Bogota war als Start fantastisch. Aber das ist hier ist eine andere Klasse. Es ist mehr als ein großartiges Finish. Ich gehe die Gangway
hinunter, und durch jedes Fenster scheine ich eine Erinnerung an die letzten 8 Wochen zu Erblicken. Goldene Sonnenuntergänge, zerklüftete Andenlandschaften, karibisches Meer, chaotische Großstädte...
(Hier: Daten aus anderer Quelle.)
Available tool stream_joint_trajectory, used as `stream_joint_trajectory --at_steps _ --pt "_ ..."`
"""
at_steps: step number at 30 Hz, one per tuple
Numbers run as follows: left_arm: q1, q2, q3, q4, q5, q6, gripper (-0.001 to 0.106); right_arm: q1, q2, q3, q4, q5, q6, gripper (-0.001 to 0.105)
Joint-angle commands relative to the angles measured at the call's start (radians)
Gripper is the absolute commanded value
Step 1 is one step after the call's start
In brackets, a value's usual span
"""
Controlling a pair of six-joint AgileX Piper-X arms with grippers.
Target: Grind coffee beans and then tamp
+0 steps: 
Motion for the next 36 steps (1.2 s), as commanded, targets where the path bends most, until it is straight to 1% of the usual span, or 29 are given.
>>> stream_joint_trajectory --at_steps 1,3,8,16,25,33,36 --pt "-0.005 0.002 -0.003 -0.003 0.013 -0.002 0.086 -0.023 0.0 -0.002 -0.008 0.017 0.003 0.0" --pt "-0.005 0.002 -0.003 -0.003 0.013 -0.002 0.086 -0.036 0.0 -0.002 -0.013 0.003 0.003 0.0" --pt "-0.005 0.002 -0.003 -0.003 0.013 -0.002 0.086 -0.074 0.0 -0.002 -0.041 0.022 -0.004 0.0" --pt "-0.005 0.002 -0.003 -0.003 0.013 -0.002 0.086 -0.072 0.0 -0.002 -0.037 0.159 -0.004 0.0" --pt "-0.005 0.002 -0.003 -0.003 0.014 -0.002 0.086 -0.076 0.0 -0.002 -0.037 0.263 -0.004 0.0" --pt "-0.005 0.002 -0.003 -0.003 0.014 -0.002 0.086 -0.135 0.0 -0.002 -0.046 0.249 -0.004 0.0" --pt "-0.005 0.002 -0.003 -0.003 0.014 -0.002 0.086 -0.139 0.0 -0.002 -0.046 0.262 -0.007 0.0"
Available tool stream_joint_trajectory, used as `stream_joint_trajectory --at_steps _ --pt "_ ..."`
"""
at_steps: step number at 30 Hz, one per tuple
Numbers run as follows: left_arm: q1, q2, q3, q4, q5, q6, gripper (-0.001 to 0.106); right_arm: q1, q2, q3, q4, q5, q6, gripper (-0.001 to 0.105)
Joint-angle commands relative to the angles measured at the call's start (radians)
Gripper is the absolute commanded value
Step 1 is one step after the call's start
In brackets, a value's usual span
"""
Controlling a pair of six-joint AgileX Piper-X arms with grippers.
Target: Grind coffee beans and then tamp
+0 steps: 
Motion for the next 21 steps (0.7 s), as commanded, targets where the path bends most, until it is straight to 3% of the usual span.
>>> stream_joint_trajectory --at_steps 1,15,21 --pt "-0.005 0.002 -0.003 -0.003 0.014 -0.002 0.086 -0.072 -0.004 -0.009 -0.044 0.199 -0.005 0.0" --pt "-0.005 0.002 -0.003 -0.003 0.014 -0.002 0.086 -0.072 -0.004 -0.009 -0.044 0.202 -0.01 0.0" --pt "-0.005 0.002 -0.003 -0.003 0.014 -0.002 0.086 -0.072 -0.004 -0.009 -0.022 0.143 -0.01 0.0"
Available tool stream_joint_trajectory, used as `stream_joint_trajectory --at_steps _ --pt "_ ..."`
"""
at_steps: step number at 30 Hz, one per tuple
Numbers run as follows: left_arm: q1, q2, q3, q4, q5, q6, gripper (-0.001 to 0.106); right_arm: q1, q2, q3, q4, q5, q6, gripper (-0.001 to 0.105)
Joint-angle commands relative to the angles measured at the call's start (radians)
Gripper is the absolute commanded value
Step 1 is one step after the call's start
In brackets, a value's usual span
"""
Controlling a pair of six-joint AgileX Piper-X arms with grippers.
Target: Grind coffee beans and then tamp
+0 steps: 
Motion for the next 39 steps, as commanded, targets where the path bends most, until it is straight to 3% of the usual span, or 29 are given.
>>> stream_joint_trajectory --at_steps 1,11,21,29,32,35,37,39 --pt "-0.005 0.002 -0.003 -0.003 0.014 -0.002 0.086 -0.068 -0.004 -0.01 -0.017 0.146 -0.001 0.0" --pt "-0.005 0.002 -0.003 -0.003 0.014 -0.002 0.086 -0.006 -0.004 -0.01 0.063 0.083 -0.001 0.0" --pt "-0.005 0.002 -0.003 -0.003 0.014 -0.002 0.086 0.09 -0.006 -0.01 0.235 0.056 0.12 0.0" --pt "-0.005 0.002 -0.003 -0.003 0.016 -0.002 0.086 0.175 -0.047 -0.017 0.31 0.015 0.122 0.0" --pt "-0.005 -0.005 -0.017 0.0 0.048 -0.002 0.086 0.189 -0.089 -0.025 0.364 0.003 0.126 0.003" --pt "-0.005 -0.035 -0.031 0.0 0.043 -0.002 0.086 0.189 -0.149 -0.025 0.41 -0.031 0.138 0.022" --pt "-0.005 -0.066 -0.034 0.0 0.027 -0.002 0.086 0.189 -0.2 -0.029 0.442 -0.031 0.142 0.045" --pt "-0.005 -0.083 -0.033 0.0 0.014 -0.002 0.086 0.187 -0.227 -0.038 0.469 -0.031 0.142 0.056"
Ok, just kidding. Wir sind hier ja nicht in Hollywood. Ich sehe den bedeckten Himmel durch die Fenster, als ob mich Buenos Aires schon auf deutsches Oktoberwetter vorbereiten will. Und doch halte ich aus leicht pathetischer Sentimentalität kurz inne, ehe ich mich zu meinem Sitzplatz für die nächsten 12 Stunden begebe.
Die Welt dreht sich weiter. Mit mir. Unbemerkt. Und doch habe ich vielleicht einen schärferen Blick dafür bekommen, wohin sie sich und ich mich bewege.